Whiskey Tender

Deborah Jackson Taffa, director of the MFA in Creative Writing program at the Institute of American Indian Arts, interrogates her childhood both on and off the reservation in her unflinching memoir, Whiskey Tender.

Native memoirs are rare, she writes, for several reasons, one of which is the question of who has the right to speak. Questions of who speaks, which stories get told, and who tells them haunt the pages of this densely woven debut. Taffa spends her childhood beseeching her father for stories of their ancestors. It's a tough task, especially because their family's languages, Yuma and Keres, have been lost between generations and many of her ancestors died young.
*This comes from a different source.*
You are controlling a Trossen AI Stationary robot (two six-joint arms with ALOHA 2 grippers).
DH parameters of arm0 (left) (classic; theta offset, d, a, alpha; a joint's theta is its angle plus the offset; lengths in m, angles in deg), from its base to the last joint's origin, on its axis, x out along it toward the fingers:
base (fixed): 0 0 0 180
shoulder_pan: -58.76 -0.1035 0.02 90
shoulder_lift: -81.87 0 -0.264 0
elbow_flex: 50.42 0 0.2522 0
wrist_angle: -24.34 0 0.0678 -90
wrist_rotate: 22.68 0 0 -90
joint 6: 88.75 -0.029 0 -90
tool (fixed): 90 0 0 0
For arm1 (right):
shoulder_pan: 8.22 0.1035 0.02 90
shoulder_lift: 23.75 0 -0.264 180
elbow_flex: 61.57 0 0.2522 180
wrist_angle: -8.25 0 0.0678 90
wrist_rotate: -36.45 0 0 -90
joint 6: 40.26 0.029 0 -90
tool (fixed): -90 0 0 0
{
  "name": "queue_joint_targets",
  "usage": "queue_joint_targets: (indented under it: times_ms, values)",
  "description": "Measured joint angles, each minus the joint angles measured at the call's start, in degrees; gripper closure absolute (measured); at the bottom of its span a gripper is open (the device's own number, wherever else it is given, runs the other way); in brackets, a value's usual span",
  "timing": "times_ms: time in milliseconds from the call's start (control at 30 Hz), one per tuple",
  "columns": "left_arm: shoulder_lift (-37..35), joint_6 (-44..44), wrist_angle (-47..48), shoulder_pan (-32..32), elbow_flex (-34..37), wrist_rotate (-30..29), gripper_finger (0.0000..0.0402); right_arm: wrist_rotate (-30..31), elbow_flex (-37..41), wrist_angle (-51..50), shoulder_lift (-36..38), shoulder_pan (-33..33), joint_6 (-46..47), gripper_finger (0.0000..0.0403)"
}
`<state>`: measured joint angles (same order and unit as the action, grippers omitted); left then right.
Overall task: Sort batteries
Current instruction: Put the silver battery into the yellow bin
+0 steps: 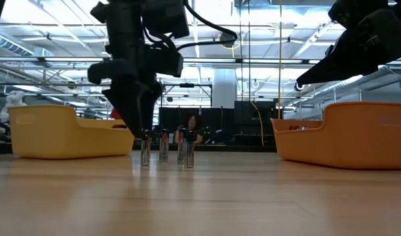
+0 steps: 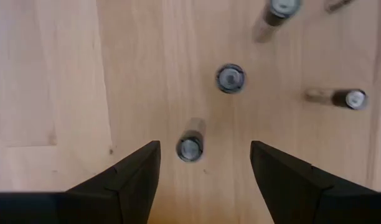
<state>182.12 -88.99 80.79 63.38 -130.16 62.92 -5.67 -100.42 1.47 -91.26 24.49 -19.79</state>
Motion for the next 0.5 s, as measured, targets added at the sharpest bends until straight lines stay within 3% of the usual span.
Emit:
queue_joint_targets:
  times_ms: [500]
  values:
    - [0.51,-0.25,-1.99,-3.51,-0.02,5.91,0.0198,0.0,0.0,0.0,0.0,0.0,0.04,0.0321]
Longing to find one's place in the world is well-trodden territory. But Taffa's quest is brutally complicated by her mixed heritage and her hostile surroundings. Not only must she contend with an oppressive outside world, vividly depicted in her Catholic and public school years, but also within her own family she struggles to find her place. She describes her father as admiring full-blooded Indians, while her Hispanic mother, raised as an obedient Catholic and one of 15 children, would rather Taffa pass as white. Taffa seeks Indigenous traditions while facing her mother's vehement disapproval. 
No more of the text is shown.